Abro los ojos. Estoy tumbado, boca arriba y el cielo parece ser una hoguera humeante de nubes negras sobre fondo naranja intenso. Pocos segundos pasan hasta que en mi campo de visión penetra una calavera que me mira y sonríe simpáticamente. No me preguntéis cómo sé que sonríe una calavera, pero lo sé. El esqueleto que tengo al lado sonríe. Sostiene en las manos unos mazos de percusión que me enseña y al bajarlos empieza una alegre melodía que contrasta con un dolor insoportable que siento en el pecho.

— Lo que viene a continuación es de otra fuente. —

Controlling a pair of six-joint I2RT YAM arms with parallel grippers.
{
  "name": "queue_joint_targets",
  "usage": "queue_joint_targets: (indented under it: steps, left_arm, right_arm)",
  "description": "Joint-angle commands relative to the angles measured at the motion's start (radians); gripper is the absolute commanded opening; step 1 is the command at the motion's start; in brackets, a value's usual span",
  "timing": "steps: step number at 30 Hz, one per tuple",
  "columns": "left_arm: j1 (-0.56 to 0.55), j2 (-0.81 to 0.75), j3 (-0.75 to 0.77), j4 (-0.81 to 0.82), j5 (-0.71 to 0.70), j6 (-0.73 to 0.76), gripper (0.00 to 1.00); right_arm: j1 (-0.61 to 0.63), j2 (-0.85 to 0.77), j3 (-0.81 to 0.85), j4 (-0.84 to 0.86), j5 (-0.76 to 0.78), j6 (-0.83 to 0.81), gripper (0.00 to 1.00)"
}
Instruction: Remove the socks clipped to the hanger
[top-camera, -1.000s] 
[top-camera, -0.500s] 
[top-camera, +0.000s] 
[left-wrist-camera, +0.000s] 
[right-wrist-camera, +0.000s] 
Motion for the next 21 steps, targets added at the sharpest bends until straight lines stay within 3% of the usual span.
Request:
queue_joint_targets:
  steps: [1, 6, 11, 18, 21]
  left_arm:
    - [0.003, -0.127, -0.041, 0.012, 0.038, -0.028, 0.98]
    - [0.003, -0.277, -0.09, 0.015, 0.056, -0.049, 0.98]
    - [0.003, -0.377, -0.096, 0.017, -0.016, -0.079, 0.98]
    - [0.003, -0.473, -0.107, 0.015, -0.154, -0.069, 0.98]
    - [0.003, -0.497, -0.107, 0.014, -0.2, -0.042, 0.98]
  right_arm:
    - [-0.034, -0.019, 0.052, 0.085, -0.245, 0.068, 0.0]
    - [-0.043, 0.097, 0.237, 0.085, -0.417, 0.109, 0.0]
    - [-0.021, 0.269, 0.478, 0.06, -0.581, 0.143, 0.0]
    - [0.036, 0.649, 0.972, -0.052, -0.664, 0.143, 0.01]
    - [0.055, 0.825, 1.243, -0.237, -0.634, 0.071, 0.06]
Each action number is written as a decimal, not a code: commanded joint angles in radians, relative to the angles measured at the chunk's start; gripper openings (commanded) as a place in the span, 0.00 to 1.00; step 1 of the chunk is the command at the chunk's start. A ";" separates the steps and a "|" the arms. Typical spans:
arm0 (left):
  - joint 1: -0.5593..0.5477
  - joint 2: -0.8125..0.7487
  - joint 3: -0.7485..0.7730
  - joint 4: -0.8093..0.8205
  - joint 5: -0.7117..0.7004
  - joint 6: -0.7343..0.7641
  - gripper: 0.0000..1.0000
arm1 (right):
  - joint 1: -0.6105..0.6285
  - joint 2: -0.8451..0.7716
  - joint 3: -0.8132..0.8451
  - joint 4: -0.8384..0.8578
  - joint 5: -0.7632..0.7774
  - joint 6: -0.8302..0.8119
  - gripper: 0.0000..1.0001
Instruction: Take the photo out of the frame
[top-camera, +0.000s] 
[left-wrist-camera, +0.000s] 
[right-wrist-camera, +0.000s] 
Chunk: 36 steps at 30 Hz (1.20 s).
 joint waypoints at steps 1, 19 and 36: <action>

Miro a mi alrededor, el paisaje baila jubiloso al son de la música causada por los golpes de los mazos de percusión. Un sonido semejante a un xilófono de esos metálicos, como el que teníamos en el colegio de primaria, envuelve a los árboles ondulantes, a los animales que parecen estar en periodo de descomposición mientras bailan en parejas y a los esqueletos humanoides que forman una dinámica coreografía. Todo junto parece una divertida fiesta infernal que contrasta con el dolor que siento en mi pecho cada vez que suena una nota. Hago un esfuerzo por levantar la mirada y me hago consciente del horror. Estoy abierto en canal y mis costillas desnudas son lo que causa la alegre melodía al ser golpeadas con los mazos por el esqueleto feliz. Cada una de mis costillas, a modo de teclas de un xilófono generan una nota distinta, y a la vez, un dolor insoportable en mi pecho
Sigue. No sé el tiempo que ha pasado. Una eternidad, tal vez dos. Recuerdo que caí en moto, imagino que de la caída acabé aquí. En este infierno. Tal vez cada uno de nosotros tiene un castigo diferente reservado para después de la vida, y el mío es soportar un dolor constante en el pecho mientras seres de ultratumba bailotean a mi alrededor celebrando mi sufrimiento. Solo queda poner en práctica lo aprendido de meditación en mis clases de yoga y resignarme. No hay nada que hacer, el dolor está ahí, lo acepto, lo ignoro, y me entrego. Estoy muerto. Resignación.
Abro los ojos, no veo un carajo. Está oscuro. Respiro profundamente y me duelen las costillas. La buena noticia, al menos para mí, es que estoy vivo. Podría no estarlo. Ya hace más de tres meses desde la caída en moto y todavía me duelen las costillas al respirar. Voy a poner en práctica la resignación meditativa, a ver si vuelvo a dormir. Mañana será otro día en el que acudiré al trabajo soportando el dolor y la falta de sueño que éste me provoca. Pero la buena noticia es que estoy vivo.